Your instructions:
Repeat the records below in their entirety, exactly.

Data to use:
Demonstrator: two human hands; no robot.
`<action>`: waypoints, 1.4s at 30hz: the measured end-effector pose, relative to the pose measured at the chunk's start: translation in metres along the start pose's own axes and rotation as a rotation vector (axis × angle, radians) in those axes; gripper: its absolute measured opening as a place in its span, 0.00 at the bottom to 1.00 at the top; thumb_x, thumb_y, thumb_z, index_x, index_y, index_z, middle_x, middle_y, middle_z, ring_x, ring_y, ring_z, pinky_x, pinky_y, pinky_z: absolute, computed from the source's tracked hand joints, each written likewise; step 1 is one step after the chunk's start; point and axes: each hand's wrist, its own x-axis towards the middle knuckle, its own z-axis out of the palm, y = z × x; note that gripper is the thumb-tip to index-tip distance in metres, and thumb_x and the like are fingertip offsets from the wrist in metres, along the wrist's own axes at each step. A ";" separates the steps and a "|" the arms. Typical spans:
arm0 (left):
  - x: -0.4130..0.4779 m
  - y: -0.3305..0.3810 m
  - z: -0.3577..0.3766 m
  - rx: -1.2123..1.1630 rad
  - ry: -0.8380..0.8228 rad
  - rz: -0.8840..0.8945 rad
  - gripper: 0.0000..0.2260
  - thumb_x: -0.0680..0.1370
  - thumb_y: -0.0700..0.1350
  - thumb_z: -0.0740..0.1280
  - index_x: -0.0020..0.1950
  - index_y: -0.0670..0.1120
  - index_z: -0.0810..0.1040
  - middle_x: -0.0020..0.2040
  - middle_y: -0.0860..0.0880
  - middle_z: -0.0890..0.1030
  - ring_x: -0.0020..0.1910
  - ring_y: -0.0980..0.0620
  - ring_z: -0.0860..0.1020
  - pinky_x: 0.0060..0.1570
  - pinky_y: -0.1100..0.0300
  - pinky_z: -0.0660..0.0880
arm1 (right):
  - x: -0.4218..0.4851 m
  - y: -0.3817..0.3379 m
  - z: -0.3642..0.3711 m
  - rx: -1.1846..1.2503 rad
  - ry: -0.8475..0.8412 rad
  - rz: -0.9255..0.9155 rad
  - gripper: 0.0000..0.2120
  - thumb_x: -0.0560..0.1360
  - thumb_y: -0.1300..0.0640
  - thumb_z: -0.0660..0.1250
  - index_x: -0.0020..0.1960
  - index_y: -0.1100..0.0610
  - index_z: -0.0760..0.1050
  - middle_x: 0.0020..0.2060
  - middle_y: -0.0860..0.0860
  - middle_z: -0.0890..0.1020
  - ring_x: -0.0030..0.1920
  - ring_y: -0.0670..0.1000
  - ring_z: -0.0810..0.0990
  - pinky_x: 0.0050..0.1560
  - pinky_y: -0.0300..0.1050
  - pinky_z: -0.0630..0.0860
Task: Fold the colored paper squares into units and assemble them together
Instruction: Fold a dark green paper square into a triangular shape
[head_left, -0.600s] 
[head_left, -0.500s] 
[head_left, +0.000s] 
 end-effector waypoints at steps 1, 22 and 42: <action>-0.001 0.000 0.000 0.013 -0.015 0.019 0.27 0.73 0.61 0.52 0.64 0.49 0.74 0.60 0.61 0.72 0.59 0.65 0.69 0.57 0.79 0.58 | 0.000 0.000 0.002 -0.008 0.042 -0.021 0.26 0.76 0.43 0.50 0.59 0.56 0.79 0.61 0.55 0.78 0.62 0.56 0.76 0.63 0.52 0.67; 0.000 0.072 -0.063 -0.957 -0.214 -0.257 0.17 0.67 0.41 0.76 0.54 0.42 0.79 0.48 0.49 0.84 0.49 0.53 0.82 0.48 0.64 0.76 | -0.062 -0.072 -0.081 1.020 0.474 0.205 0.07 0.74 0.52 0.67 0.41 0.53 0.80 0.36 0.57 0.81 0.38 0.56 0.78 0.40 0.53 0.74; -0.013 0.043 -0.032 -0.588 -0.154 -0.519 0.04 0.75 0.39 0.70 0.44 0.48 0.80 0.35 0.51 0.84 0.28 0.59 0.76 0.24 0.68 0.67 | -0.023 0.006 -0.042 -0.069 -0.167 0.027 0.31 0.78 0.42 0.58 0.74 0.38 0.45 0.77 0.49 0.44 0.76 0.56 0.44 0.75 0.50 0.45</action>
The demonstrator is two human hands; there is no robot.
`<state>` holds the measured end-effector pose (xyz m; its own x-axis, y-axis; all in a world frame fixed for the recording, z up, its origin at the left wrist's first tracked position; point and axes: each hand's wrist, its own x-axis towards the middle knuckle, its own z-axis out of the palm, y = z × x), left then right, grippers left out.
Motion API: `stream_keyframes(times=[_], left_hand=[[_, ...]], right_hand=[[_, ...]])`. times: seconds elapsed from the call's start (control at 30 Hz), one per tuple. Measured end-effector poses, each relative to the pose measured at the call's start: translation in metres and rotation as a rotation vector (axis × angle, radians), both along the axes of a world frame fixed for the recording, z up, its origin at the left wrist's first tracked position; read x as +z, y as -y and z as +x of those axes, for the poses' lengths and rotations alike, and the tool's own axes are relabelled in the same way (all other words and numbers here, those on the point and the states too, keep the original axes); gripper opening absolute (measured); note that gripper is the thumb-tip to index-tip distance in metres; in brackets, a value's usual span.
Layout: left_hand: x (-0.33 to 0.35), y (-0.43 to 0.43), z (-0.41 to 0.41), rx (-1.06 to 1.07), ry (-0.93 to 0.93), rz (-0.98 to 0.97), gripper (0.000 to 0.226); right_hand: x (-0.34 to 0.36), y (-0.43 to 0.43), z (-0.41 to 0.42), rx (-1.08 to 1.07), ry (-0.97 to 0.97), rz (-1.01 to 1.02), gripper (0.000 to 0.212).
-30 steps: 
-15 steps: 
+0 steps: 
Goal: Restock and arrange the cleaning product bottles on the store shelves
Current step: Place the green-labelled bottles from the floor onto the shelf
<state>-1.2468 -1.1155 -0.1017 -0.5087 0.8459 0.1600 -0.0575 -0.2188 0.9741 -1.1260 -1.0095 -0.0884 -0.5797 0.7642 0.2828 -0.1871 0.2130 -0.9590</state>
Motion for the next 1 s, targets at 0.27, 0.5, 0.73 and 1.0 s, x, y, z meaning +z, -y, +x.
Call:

Reply to the task:
Demonstrator: two human hands; no robot.
`<action>`: waypoints, 1.4s at 30hz: the measured end-effector pose, relative to the pose measured at the chunk's start: translation in metres along the start pose's own axes and rotation as a rotation vector (axis × angle, radians) in those axes; gripper: its absolute measured opening as a place in its span, 0.00 at the bottom to 1.00 at the top; thumb_x, thumb_y, thumb_z, index_x, index_y, index_z, middle_x, middle_y, middle_z, ring_x, ring_y, ring_z, pinky_x, pinky_y, pinky_z: absolute, computed from the source's tracked hand joints, each written likewise; step 1 is one step after the chunk's start; point and axes: each hand's wrist, its own x-axis towards the middle knuckle, its own z-axis out of the palm, y = z × x; note that gripper is the thumb-tip to index-tip distance in metres, and thumb_x and the like are fingertip offsets from the wrist in metres, along the wrist's own axes at each step. A ";" separates the steps and a "|" the arms. Typical spans:
arm0 (left):
  - x: -0.4130..0.4779 m
  - y: -0.3305..0.3810 m
  - z: -0.3577..0.3766 m
  - rx: -1.2123..1.1630 rad
  - ry: -0.8380..0.8228 rad
  - rz: -0.8840..0.8945 rad
  - gripper: 0.0000..0.2260
  - thumb_x: -0.0680..0.1370
  - thumb_y: -0.0700..0.1350
  - thumb_z: -0.0740..0.1280
  - index_x: -0.0020..0.1950
  - index_y: -0.0670..0.1120
  - index_z: -0.0810..0.1040
  - middle_x: -0.0020..0.2040
  - middle_y: -0.0860..0.0880
  - middle_z: -0.0890..0.1030
  - ring_x: -0.0020..0.1910
  - ring_y: -0.0980..0.0620
  - ring_z: -0.0860..0.1020
  - pinky_x: 0.0060..0.1570
  - pinky_y: -0.1100..0.0300
  - pinky_z: -0.0660..0.0880
arm1 (right):
  - x: -0.4218..0.4851 m
  - y: -0.3817..0.3379 m
  - z: -0.3642..0.3711 m
  - rx: -1.1846..1.2503 rad
  - ry: -0.8475..0.8412 rad
  - rz: -0.9255..0.9155 rad
  - gripper: 0.0000..0.2120
  - thumb_x: -0.0560..0.1360
  - thumb_y: -0.1300..0.0640
  - thumb_z: -0.0660..0.1250
  - index_x: -0.0020..0.1960
  - index_y: -0.1100..0.0610
  - index_z: -0.0760..0.1050
  - middle_x: 0.0020..0.2060
  - middle_y: -0.0860..0.0860
  - middle_z: -0.0890..0.1020
  - ring_x: -0.0030..0.1920
  - ring_y: -0.0670..0.1000
  - ring_z: -0.0810..0.0990
  - pinky_x: 0.0050..0.1560
  - pinky_y: -0.0300..0.1050
  - pinky_z: -0.0630..0.0860
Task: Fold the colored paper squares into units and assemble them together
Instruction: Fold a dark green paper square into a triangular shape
[head_left, -0.600s] 
[head_left, -0.500s] 
[head_left, +0.000s] 
 end-effector waypoints at steps 1, 22 and 42: <action>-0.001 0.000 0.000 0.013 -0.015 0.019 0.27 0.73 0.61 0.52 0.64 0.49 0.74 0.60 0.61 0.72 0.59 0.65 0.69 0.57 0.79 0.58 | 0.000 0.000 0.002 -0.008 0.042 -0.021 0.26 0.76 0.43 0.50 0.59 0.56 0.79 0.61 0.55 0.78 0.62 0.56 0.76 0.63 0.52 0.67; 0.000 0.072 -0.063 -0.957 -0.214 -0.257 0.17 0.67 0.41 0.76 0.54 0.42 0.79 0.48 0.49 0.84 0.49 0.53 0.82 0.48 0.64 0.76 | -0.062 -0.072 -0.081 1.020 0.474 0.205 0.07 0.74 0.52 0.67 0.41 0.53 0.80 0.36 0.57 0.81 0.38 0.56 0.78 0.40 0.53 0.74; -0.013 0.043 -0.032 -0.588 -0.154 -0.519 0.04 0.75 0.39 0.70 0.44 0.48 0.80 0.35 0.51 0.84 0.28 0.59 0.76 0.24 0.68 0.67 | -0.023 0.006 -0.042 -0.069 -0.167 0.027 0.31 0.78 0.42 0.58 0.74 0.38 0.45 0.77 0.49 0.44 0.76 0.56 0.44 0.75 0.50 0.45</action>
The demonstrator is two human hands; there is no robot.
`<state>` holds the measured end-effector pose (xyz m; its own x-axis, y-axis; all in a world frame fixed for the recording, z up, its origin at the left wrist's first tracked position; point and axes: each hand's wrist, its own x-axis towards the middle knuckle, its own z-axis out of the palm, y = z × x), left then right, grippers left out.
Motion API: `stream_keyframes(times=[_], left_hand=[[_, ...]], right_hand=[[_, ...]])`. times: seconds elapsed from the call's start (control at 30 Hz), one per tuple. Measured end-effector poses, each relative to the pose measured at the call's start: translation in metres and rotation as a rotation vector (axis × angle, radians), both along the axes of a world frame fixed for the recording, z up, its origin at the left wrist's first tracked position; read x as +z, y as -y and z as +x of those axes, for the poses' lengths and rotations alike, and the tool's own axes are relabelled in the same way (all other words and numbers here, those on the point and the states too, keep the original axes); gripper opening absolute (measured); note that gripper is the thumb-tip to index-tip distance in metres; in brackets, a value's usual span.
Layout: left_hand: x (-0.33 to 0.35), y (-0.43 to 0.43), z (-0.41 to 0.41), rx (-1.06 to 1.07), ry (-0.93 to 0.93), rz (-0.98 to 0.97), gripper (0.000 to 0.226); right_hand: x (-0.34 to 0.36), y (-0.43 to 0.43), z (-0.41 to 0.42), rx (-1.08 to 1.07), ry (-0.97 to 0.97), rz (-1.01 to 1.02), gripper (0.000 to 0.212).
-30 steps: 
-15 steps: 
+0 steps: 
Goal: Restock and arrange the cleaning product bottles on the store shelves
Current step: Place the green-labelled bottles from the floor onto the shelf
<state>-1.2468 -1.1155 -0.1017 -0.5087 0.8459 0.1600 -0.0575 -0.2188 0.9741 -1.1260 -1.0095 -0.0884 -0.5797 0.7642 0.2828 -0.1871 0.2130 -0.9590</state>
Motion for the next 1 s, targets at 0.27, 0.5, 0.73 and 1.0 s, x, y, z meaning +z, -y, +x.
Call:

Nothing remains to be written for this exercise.